Data extracts below:

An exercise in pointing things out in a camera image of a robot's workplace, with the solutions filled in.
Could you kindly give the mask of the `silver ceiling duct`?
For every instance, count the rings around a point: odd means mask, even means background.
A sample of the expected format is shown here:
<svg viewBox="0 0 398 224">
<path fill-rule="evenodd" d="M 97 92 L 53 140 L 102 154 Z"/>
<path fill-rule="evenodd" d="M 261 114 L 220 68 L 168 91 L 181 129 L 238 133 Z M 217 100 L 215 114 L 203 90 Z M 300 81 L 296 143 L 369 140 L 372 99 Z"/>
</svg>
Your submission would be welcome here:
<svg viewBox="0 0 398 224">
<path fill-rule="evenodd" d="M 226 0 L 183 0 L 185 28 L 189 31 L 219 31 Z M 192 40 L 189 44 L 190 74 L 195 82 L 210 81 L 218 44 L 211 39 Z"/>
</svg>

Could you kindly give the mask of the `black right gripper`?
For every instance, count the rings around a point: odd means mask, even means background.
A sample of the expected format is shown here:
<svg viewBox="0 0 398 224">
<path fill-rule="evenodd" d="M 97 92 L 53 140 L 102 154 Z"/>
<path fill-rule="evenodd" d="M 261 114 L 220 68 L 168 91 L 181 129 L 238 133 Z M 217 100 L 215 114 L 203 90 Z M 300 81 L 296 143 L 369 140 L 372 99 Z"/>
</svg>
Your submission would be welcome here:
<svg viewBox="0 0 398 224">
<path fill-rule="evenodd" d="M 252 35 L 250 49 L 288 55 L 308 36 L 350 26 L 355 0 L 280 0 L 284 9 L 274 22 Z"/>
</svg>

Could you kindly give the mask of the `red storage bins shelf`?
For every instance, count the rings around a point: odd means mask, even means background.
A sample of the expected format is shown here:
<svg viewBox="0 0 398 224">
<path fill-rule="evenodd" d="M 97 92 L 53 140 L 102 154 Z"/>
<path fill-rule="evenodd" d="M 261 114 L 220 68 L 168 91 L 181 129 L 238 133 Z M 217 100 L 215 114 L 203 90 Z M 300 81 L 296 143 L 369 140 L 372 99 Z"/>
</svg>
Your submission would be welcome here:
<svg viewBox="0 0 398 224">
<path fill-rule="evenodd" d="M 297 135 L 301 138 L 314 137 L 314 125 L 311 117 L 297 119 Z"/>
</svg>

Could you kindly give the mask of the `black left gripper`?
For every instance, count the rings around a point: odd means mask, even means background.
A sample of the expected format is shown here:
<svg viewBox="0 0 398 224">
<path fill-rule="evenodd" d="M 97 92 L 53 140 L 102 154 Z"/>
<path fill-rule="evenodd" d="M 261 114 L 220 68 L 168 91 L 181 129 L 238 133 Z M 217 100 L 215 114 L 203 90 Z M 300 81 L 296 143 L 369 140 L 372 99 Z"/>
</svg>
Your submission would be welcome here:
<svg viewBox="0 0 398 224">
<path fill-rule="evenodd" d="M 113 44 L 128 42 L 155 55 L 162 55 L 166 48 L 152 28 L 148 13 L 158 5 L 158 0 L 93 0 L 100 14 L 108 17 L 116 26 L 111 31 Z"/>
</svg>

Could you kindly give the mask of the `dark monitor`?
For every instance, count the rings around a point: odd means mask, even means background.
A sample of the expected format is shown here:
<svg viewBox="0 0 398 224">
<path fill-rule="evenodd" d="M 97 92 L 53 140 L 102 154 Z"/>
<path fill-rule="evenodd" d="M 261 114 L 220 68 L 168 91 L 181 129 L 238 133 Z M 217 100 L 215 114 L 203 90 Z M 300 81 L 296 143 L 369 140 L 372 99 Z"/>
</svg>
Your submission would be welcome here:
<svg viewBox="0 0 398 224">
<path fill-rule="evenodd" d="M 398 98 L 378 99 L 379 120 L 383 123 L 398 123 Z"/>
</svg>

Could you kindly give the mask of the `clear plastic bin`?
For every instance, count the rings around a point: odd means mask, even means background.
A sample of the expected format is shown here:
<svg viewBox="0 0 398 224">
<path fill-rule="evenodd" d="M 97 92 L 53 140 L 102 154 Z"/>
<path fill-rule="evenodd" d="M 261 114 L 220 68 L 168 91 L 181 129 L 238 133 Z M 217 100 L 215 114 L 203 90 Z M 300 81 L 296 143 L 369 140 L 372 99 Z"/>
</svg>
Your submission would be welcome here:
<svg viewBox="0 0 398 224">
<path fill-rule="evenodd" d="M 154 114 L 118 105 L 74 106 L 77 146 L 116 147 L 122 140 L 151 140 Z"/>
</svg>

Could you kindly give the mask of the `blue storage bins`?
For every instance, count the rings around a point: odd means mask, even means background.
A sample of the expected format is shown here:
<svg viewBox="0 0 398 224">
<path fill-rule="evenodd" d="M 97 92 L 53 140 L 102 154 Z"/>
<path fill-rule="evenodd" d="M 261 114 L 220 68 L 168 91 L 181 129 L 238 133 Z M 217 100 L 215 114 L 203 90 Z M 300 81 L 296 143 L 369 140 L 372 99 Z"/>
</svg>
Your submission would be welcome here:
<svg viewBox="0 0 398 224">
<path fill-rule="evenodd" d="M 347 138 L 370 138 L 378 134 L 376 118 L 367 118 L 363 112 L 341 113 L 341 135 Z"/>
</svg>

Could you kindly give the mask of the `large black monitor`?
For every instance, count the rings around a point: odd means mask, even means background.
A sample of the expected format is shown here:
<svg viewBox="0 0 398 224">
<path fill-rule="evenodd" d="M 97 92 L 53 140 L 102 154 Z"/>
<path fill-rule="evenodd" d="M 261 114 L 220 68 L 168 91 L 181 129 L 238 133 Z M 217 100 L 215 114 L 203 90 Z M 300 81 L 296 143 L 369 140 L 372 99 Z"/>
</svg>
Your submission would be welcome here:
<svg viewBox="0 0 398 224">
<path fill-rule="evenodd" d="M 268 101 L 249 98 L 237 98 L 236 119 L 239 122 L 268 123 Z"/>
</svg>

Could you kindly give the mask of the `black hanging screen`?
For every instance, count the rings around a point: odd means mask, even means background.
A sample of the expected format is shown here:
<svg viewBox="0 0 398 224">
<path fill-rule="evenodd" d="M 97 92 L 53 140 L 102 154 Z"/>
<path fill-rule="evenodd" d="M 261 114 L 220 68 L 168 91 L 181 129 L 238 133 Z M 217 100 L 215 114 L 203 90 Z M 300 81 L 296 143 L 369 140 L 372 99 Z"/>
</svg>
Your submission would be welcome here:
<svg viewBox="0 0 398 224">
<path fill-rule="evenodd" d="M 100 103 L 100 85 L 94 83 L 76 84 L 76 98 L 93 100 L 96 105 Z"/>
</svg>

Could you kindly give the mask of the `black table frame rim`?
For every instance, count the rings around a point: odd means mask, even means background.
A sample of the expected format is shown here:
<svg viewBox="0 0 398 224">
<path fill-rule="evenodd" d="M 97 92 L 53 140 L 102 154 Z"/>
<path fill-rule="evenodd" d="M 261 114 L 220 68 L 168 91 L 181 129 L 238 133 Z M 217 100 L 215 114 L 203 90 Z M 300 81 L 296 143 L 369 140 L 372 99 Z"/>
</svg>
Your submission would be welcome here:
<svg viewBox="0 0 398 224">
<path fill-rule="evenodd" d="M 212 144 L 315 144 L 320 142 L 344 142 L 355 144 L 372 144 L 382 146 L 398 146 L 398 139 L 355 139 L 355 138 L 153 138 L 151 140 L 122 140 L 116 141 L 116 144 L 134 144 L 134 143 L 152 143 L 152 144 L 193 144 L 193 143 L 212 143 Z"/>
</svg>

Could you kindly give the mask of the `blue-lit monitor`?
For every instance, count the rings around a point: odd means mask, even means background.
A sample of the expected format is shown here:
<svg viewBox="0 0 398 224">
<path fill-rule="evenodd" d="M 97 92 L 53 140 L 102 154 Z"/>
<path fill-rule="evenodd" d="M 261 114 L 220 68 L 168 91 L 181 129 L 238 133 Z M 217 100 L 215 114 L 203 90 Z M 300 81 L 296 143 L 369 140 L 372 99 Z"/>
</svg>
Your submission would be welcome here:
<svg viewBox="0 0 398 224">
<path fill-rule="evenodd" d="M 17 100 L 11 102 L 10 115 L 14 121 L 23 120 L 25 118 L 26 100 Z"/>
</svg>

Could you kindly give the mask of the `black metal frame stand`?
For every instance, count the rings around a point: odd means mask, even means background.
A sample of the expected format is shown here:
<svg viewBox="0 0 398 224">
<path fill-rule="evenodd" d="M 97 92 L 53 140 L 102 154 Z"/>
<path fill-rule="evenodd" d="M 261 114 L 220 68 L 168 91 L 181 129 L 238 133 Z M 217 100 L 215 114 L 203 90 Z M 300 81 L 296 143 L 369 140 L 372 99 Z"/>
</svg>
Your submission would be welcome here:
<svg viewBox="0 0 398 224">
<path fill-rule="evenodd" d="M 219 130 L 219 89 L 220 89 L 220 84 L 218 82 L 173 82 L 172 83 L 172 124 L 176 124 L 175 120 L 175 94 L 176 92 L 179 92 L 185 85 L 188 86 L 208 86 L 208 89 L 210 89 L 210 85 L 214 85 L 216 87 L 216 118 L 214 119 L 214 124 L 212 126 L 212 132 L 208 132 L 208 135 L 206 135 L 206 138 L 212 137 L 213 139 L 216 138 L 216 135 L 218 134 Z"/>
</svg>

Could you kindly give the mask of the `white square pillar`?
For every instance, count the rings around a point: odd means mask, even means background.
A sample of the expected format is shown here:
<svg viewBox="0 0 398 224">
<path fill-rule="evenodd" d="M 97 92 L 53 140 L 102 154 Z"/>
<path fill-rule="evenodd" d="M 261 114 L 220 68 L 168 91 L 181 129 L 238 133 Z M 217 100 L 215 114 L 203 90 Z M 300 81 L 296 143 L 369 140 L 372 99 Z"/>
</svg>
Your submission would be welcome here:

End of Data extracts.

**Problem requirements:** If a line in the records has the word "frame", copy that line.

**Solution to this problem:**
Could you kindly give the mask of the `black table frame rim`?
Could you kindly give the mask of the `black metal frame stand`?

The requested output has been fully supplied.